Apoyó su frente en el interior del marco de entrada ocultando de sus espectadores las silenciosas lágrimas que caían sin detenerse, completamente abatidas a merced de los acontecimientos que había descubierto. La tristeza transformó sus joviales facciones, haciendo un esfuerzo por deshacer el doloroso nudo que cerraba su garganta con la intensión de asfixiarle, considerando la tentadora idea por un efímero segundo antes de descartarla.
Se aferró al pomo de la puerta hasta que sus nudillos sintieron la tirantes de la piel, dudando en desbloquear el ingreso e inspeccionar lo que adentro de aquellos muros le aguardaba. El rechinido del soporte adherido a los costados hizo eco, dándole la bienvenida al reducido espacio que en numerosas oportunidades visitó a hurtadillas de todo el equipo de asistentes médicos que eran responsables de su tratamiento. Recorrió con sus manos las paredes pintadas de un adorable color rosado, aquellas que habían sido fiel testigo de los importantes eventos que habían marcado su vida junto a la presencia de Hana, enseñándole a base de cálidas sonrisas un mundo que desconocía, uno en donde él había aprendido a ser feliz aun cuando sólo la tenía a ella.
—Por qué, Hana —enunció quedito, casi como un secreto que deseaba solo conociera la grácil y vaporosa silueta que veía sentada cual espejismo en uno de los muebles próximos a la ventana.

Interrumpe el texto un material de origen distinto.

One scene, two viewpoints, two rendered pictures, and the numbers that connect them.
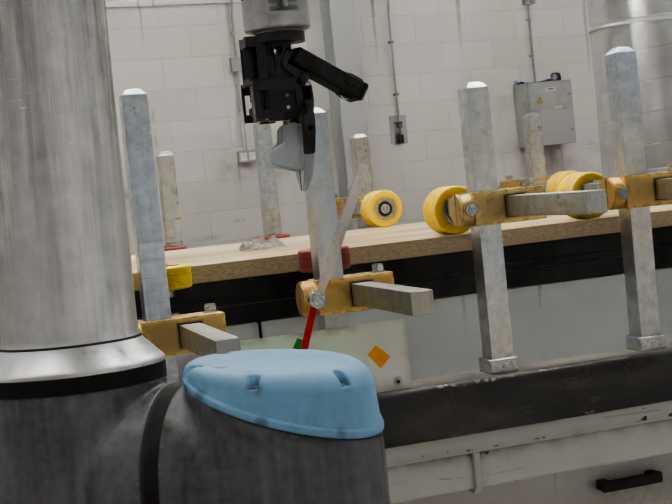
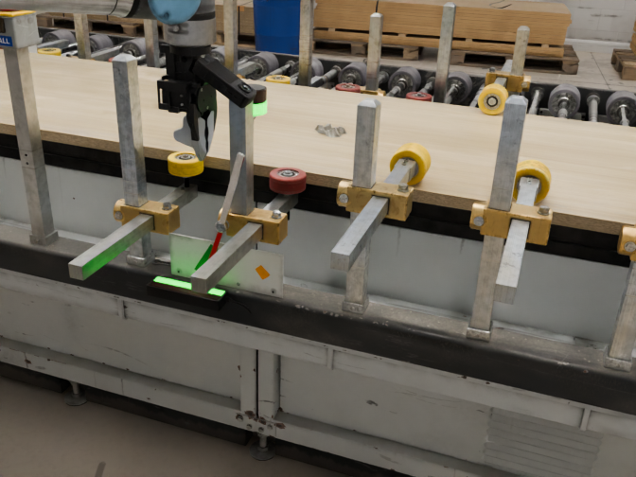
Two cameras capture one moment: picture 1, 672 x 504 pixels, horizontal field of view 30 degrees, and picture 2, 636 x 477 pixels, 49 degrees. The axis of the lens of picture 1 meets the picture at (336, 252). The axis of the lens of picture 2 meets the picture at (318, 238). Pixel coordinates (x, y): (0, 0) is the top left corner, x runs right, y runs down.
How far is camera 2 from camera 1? 1.27 m
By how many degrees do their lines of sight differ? 41
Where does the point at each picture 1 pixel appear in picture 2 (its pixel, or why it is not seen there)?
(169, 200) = (372, 48)
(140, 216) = (122, 141)
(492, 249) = not seen: hidden behind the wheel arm
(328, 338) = not seen: hidden behind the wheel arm
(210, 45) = not seen: outside the picture
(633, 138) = (503, 180)
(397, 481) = (276, 343)
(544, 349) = (456, 283)
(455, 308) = (392, 235)
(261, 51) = (170, 58)
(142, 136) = (123, 90)
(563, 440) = (397, 364)
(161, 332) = (131, 214)
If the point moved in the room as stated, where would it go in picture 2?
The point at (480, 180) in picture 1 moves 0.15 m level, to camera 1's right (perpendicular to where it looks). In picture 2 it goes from (357, 178) to (429, 199)
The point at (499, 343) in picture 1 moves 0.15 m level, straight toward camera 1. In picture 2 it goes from (352, 292) to (299, 321)
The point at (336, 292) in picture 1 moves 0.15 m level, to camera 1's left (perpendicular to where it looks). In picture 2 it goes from (238, 224) to (185, 204)

Su pequeño cuerpecito se encontraba admirando hacia un extenso firmamento mientras tarareaba una dulce tonada, una tierna canción que ella interpretaba para ese universo imaginario repleto de manzanas, crayolas y cuentos de hadas. Su llanto se incrementó al verle girarse para encararlo, ofreciéndole una vez más esos maravillosos ojos tan azules como el cielo, bastando su mera sonrisa para sacudir a las cientos de mariposas que habían aprendido a volar al conocerla a ella.

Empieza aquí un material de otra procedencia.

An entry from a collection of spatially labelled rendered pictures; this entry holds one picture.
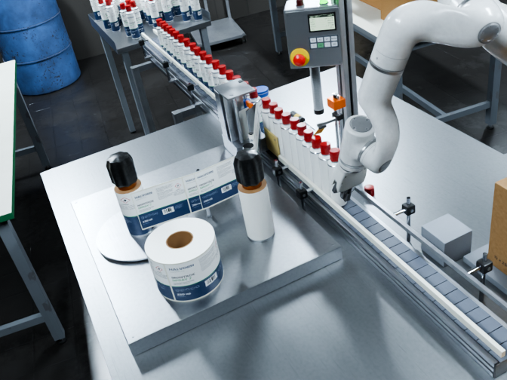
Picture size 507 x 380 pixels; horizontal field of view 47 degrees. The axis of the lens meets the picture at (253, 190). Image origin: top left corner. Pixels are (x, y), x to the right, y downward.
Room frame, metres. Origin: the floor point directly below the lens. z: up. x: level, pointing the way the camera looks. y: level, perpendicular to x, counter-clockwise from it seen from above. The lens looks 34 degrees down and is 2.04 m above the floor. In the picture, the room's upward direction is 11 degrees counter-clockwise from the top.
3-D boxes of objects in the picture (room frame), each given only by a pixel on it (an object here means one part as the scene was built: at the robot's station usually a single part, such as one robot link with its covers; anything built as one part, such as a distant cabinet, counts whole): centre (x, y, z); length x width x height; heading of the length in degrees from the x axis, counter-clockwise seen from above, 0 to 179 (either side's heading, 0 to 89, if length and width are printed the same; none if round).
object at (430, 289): (1.33, -0.30, 0.90); 1.07 x 0.01 x 0.02; 20
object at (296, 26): (1.74, -0.28, 1.38); 0.17 x 0.10 x 0.19; 75
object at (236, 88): (1.98, 0.00, 1.14); 0.14 x 0.11 x 0.01; 20
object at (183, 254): (1.31, 0.23, 0.95); 0.20 x 0.20 x 0.14
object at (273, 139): (1.89, -0.10, 0.94); 0.10 x 0.01 x 0.09; 20
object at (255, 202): (1.45, 0.00, 1.03); 0.09 x 0.09 x 0.30
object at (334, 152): (1.53, -0.27, 0.98); 0.05 x 0.05 x 0.20
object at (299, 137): (1.72, -0.20, 0.98); 0.05 x 0.05 x 0.20
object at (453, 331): (1.61, -0.24, 0.85); 1.65 x 0.11 x 0.05; 20
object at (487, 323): (1.61, -0.24, 0.86); 1.65 x 0.08 x 0.04; 20

La contempló aproximarse sin titubeos, vistiendo una bata amarilla y un rojo listón sosteniendo sus largos cabellos azabaches oscilando entre sus sutiles movimientos. Descendió hasta que sus alturas fueron un poco más igualitarias, sosteniendo su alma en un puño al sentir el falso calor que le ofrecía al tocar su rostro con sus diminutos dedos de niña, permitiéndole descubrir al joven adulto en el que se había convertido sin tenerle a su lado.
—Lo hiciste bien.
Su encantadora voz traspaso sus tímpanos brindándole a su corazón un bálsamo de paz en medio de tanto sufrimiento.
—¿Por qué lo hiciste, Hana? —debatió una vez más a la menor, sintiendo en carne viva el ardor de las lágrimas que huían furtivas por sus mejillas—. ¡Dímelo!, ¡Por qué ocultaste la verdad! —exigió una explicación que al menos por ahora no era posible obtener, por el contrario, la niña delante de él retrocedió varios pasos abriendo la brecha que les distanciaba.
—Recuérdalo, Jason —señaló ella en dirección a uno de los bolsillos de su pantalón solicitándole comprobara su contenido, desapareciendo en medio de su fantasía.